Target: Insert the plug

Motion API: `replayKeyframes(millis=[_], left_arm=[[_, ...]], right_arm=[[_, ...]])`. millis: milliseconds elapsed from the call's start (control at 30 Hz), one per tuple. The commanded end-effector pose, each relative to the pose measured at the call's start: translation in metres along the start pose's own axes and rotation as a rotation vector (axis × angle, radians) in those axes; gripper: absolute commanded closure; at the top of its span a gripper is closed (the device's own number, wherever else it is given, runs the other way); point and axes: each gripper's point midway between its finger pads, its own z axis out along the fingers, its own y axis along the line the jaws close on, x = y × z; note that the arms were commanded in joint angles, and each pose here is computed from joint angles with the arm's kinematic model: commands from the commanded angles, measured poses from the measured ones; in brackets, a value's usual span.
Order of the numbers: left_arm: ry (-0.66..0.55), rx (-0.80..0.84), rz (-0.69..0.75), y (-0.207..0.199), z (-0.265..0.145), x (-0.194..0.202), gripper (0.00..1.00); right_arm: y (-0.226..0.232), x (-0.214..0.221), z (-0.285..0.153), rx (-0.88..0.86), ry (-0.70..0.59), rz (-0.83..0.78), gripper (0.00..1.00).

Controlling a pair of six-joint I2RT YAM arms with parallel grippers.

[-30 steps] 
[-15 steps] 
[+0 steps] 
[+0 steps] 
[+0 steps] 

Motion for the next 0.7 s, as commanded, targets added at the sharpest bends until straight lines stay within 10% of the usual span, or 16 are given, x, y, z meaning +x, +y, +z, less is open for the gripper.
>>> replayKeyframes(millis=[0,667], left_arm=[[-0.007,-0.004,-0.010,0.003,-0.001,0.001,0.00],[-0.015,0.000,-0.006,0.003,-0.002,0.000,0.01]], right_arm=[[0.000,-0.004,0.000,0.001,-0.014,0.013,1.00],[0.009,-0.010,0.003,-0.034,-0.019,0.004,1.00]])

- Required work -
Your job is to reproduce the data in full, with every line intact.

- Reply to the exercise -
Target: Insert the plug

Motion API: `replayKeyframes(millis=[_], left_arm=[[_, ...]], right_arm=[[_, ...]])`. millis: milliseconds elapsed from the call's start (control at 30 Hz), one per tuple. The commanded end-effector pose, each relative to the pose measured at the call's start: translation in metres along the start pose's own axes and rotation as a rotation vector (axis × angle, radians) in those axes; gripper: absolute commanded closure; at the top of its span a gripper is closed (the device's own number, wherever else it is given, runs the other way); point and axes: each gripper's point midway between its finger pads, its own z axis out along the fingers, its own y axis along the line the jaws close on, x = y × z; note that the arms were commanded in joint angles, and each pose here is computed from joint angles with the arm's kinematic model: commands from the commanded angles, measured poses from the measured ones; in brackets, a value's usual span.
Order of the numbers: left_arm: ry (-0.66..0.55), rx (-0.80..0.84), rz (-0.69..0.75), y (-0.207..0.199), z (-0.265..0.145), x (-0.194..0.202), gripper (0.00..1.00); right_arm: y (-0.226..0.232), x (-0.214..0.221), z (-0.285..0.153), rx (-0.88..0.86), ry (-0.70..0.59), rz (-0.83..0.78), gripper (0.00..1.00).

Controlling a pair of six-joint I2RT YAM arms with parallel grippers.

[-30 steps] 
[-15 steps] 
[+0 steps] 
[+0 steps] 
[+0 steps] 

Motion for the next 0.7 s, as commanded, targets added at the sharpest bends until straight lines stay within 10% of the usual span, or 16 are given, x, y, z meaning +x, +y, +z, less is open for the gripper.
>>> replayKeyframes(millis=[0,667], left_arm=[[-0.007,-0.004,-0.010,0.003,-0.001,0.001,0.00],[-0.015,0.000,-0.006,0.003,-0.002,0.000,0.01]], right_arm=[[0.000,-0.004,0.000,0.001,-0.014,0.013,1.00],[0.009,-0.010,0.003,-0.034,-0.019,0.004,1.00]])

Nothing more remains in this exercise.